Aprendizagem de máquina (Machine learning) MLNG
Desenvolvimento de sistemas que aprendem através da experiência e do uso de dados.
Notas orientativas
As atividades podem incluir, entre outros:
- avaliação de modelos quanto ao seu desempenho, robustez e tendências
- seleção e uso de métricas para avaliar os resultados
- diagnóstico e resolução de problemas, antes e depois da implantação
- antecipação das implicações organizacionais dos modelos de machine learning em relação à ética, tendências, privacidade e proteção de dados
- estabelecimento da rastreabilidade dos resultados produzidos pelos sistemas de machine learning.
Compreendendo os níveis de responsabilidade desta habilidade
Onde níveis inferiores não são definidos...
- Tarefas e responsabilidades específicas não são definidas porque a habilidade requer um nível mais alto de autonomia, influência e complexidade na tomada de decisões do que é normalmente esperado nesses níveis. Você pode usar as declarações de essência para entender as responsabilidades genéricas associadas a esses níveis.
Onde níveis mais altos não são definidos...
- Responsabilidades e accountability não são definidas porque esses níveis mais altos envolvem liderança estratégica e influência organizacional mais ampla que vai além do escopo dessa habilidade específica. Veja as declarações de essência.
Desenvolver habilidades e demonstrar responsabilidades relacionadas a essa habilidade
Os níveis definidos mostram a progressão incremental em habilidades e responsabilidades.
Onde níveis inferiores não são definidos...
Você pode desenvolver seu conhecimento e apoiar outras pessoas que têm responsabilidades nesta área:
- Aprender conceitos e princípios-chave relacionados a essa habilidade e seu impacto em sua função
- Executar habilidades relacionadas (veja as habilidades SFIA relacionadas)
- Apoiar outras pessoas que estão realizando tarefas e atividades de nível superior
Onde níveis mais altos não são definidos...
- Você pode progredir desenvolvendo habilidades relacionadas que são mais adequadas a níveis mais altos de liderança organizacional.
Clique para saber por que as habilidades SFIA não são definidas em todos os 7 níveis.
Mostrar/ocultar descrições e níveis extras.
Nível 1
Aprendizagem de máquina (Machine learning): Nível 2
Aplica determinadas técnicas de machine learning aos dados, sob a orientação de liderança técnica. Analisa e reporta descobertas e corrige problemas simples, usando algoritmos implementados em estruturas e ferramentas de software padrão.
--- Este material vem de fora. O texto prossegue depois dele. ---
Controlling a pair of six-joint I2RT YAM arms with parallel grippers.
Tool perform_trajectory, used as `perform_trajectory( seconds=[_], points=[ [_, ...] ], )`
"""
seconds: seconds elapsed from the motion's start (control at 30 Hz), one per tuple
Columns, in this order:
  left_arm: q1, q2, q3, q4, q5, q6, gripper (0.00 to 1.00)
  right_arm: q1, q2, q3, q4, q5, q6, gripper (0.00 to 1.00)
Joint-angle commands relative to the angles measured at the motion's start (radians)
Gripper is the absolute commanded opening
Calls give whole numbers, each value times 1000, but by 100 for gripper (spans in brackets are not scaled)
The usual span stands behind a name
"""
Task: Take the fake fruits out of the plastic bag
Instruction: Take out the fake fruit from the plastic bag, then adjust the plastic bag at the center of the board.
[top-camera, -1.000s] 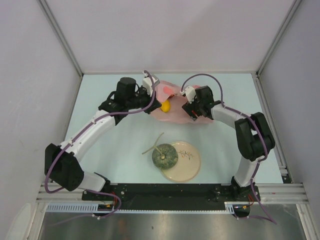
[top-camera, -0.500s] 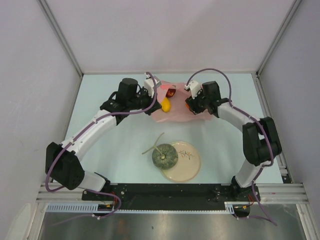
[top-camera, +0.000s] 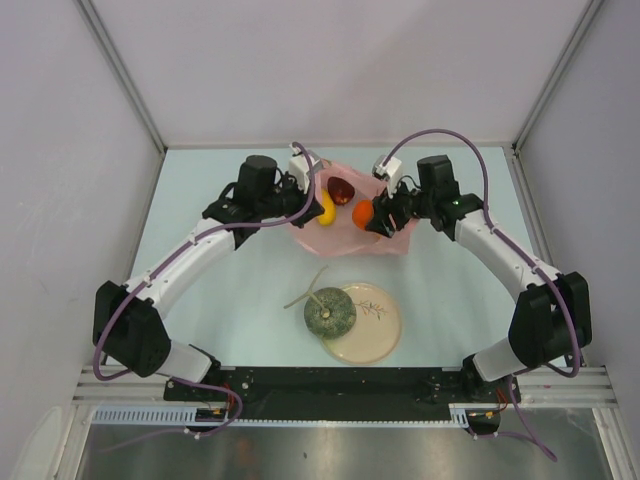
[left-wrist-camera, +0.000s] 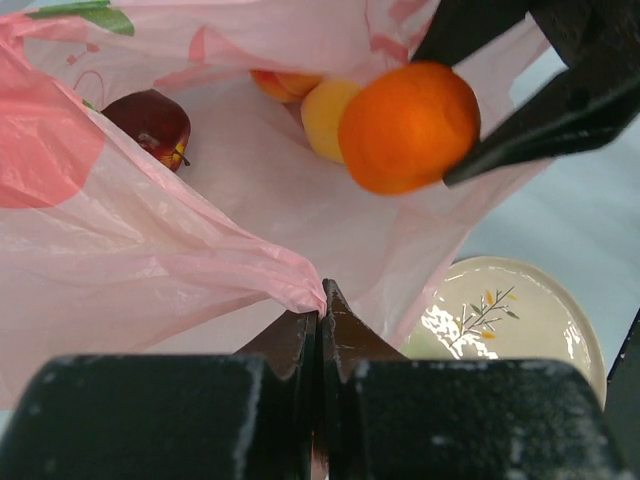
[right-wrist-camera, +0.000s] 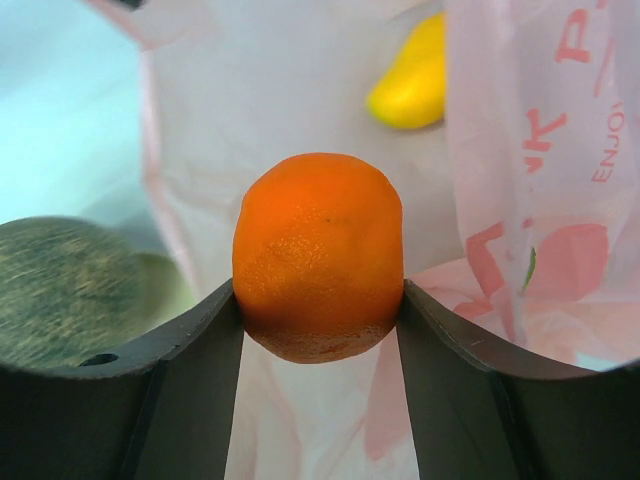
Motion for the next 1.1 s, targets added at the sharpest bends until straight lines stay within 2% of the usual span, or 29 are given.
perform_trajectory(
  seconds=[0.0,0.17,0.3,0.4,0.43,0.5,0.6,0.77,0.8,0.9,1.0,1.07],
  points=[
    [-6,-9,17,44,7,-30,5,5,-36,14,-93,-215,32,34],
    [-6,-19,9,41,11,-34,6,-9,-13,14,-15,-343,165,38],
    [-7,-29,-11,47,21,-42,6,-55,-2,14,141,-410,466,41],
    [-6,-30,-24,56,32,-51,6,-99,19,14,284,-398,634,42],
    [-6,-29,-27,57,32,-54,5,-113,28,14,315,-396,735,42],
    [-6,-26,-26,54,34,-56,0,-141,39,17,384,-354,750,41],
    [-6,-10,6,42,26,-44,0,-213,77,99,436,-320,762,40],
    [-4,37,178,37,-75,-21,0,-294,208,343,473,-272,759,40],
    [-4,51,245,42,-78,-21,0,-308,231,435,466,-269,748,40],
    [-4,83,368,54,-56,-39,0,-325,297,570,455,-255,716,40],
    [-6,100,420,68,-35,-50,0,-327,312,609,435,-252,660,40],
    [-7,108,411,68,-34,-51,0,-323,300,572,412,-257,636,41]
  ],
)
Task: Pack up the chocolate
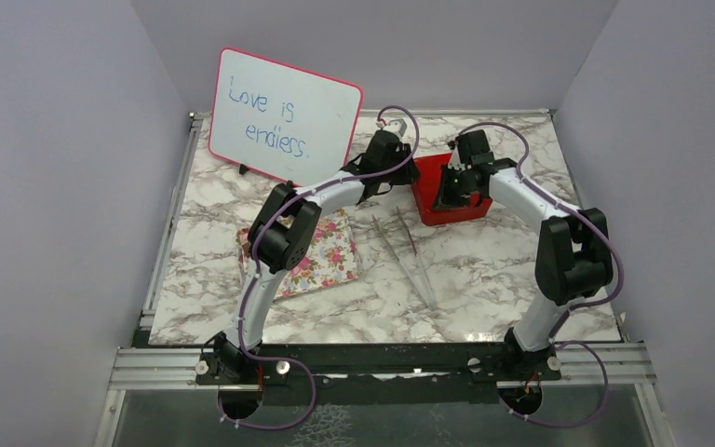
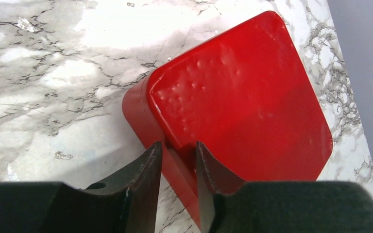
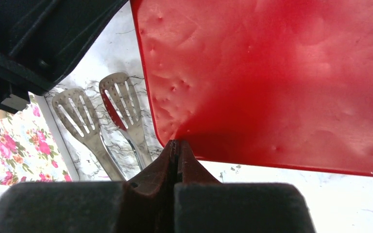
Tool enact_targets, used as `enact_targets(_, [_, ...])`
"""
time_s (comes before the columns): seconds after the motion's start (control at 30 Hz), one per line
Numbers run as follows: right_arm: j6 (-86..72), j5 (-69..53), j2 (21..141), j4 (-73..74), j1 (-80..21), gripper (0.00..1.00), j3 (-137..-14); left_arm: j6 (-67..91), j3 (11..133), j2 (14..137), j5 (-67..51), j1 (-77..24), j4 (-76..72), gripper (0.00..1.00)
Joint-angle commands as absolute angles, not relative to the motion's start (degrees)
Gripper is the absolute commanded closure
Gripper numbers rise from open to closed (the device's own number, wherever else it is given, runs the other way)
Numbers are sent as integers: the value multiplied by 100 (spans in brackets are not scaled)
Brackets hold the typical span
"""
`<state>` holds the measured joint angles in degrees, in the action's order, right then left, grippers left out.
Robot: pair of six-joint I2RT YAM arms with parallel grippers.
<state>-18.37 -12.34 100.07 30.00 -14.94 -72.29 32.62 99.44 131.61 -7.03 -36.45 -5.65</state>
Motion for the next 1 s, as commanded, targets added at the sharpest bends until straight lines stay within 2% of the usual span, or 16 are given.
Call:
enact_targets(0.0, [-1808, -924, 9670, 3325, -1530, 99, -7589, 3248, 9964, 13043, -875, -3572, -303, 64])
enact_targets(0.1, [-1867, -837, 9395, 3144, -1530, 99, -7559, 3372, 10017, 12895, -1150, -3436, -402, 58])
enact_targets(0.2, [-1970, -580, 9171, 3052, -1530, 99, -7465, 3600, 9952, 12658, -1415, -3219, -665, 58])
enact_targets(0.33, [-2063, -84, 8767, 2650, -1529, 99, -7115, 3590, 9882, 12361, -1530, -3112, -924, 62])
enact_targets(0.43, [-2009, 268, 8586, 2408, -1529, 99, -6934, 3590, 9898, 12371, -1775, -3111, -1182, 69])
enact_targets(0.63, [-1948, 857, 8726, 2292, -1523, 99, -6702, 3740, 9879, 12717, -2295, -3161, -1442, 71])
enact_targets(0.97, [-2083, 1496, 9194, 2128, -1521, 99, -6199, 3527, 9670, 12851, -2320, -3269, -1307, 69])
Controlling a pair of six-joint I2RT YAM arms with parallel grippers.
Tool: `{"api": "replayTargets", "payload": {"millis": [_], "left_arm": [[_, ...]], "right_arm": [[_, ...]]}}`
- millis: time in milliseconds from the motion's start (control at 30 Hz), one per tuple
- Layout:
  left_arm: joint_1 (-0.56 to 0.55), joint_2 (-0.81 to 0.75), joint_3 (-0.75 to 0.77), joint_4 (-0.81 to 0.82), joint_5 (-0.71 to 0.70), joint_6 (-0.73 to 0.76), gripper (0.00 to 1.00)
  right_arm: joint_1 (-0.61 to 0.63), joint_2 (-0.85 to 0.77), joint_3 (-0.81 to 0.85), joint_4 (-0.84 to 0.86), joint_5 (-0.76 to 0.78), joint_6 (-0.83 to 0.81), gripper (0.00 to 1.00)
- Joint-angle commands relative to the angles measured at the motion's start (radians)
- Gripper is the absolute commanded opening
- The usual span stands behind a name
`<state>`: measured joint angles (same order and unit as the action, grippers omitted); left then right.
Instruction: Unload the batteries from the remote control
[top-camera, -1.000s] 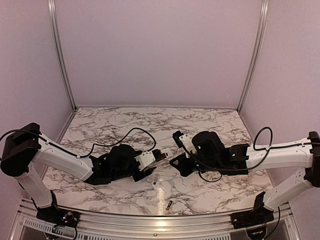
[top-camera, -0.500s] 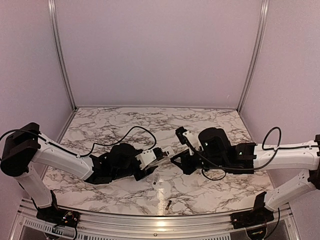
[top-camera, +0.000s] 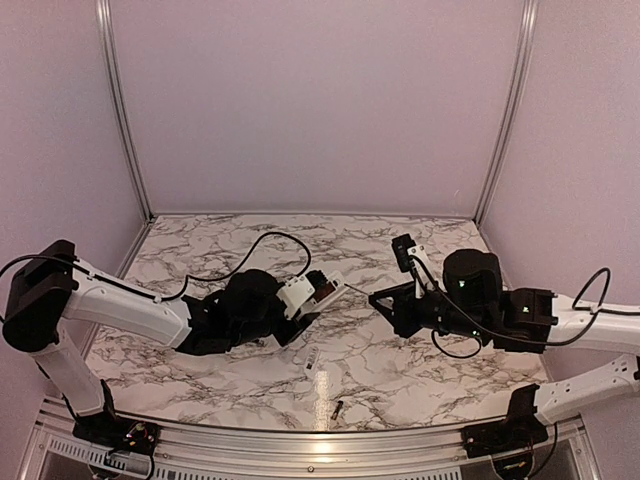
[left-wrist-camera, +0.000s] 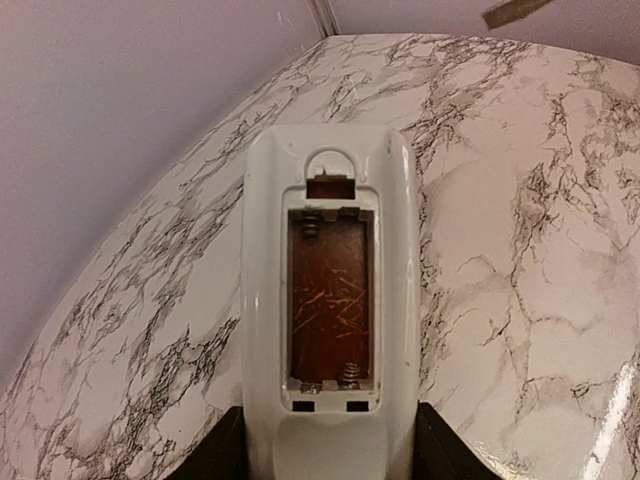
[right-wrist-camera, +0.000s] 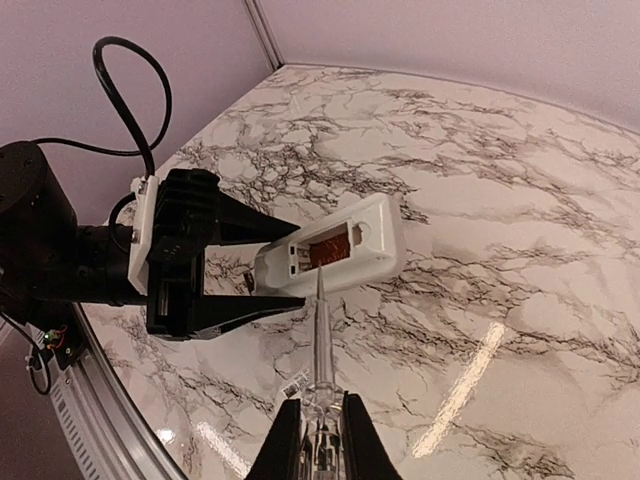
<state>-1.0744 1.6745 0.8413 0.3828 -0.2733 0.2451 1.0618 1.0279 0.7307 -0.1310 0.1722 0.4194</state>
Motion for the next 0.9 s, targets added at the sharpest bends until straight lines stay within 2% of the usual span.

Aprendizagem de máquina (Machine learning): Nível 3
Aplica técnicas de machine learning existentes a novos problemas e conjuntos de dados. Avalia os resultados e o desempenho dos sistemas de machine learning. Identifica problemas e recomenda melhorias nos sistemas de machine learning e nos dados nos quais eles se baseiam.
Aprendizagem de máquina (Machine learning): Nível 4
Dado um problema e um conjunto de dados bem descritos, avalia se machine learning é capaz de fornecer uma solução eficaz. Implementa algoritmos desenvolvidos por terceiros. Oferece aconselhamento sobre a eficácia de técnicas específicas, com base nos resultados do projeto e pesquisas mais amplas. Contribui para o desenvolvimento, avaliação, monitoramento e implantação de sistemas de machine learning. Compreende e aplica regras e diretrizes específicas do setor, e antecipa riscos e outras implicações da modelagem.
Aprendizagem de máquina (Machine learning): Nível 5
Projeta, implementa, testa e aperfeiçoa arquiteturas e sistemas de machine learning. Seleciona técnicas com base em um amplo conhecimento dos pontos fortes, fracos e desempenho esperado em diferentes abordagens. Estabelece boas práticas no desenvolvimento, avaliação, monitoramento e implantação de sistemas de machine learning.
Aprendizagem de máquina (Machine learning): Nível 6
Conduz o desenvolvimento de novas abordagens e recursos organizacionais para projetar, treinar e avaliar sistemas de machine learning. Define padrões e abordagens para a aplicação e rastreabilidade de sistemas de machine learning para solução de problemas de negócio e supervisiona a sua implementação. Projeta e supervisiona as políticas organizacionais sobre a criação, treinamento e uso de sistemas de machine learning.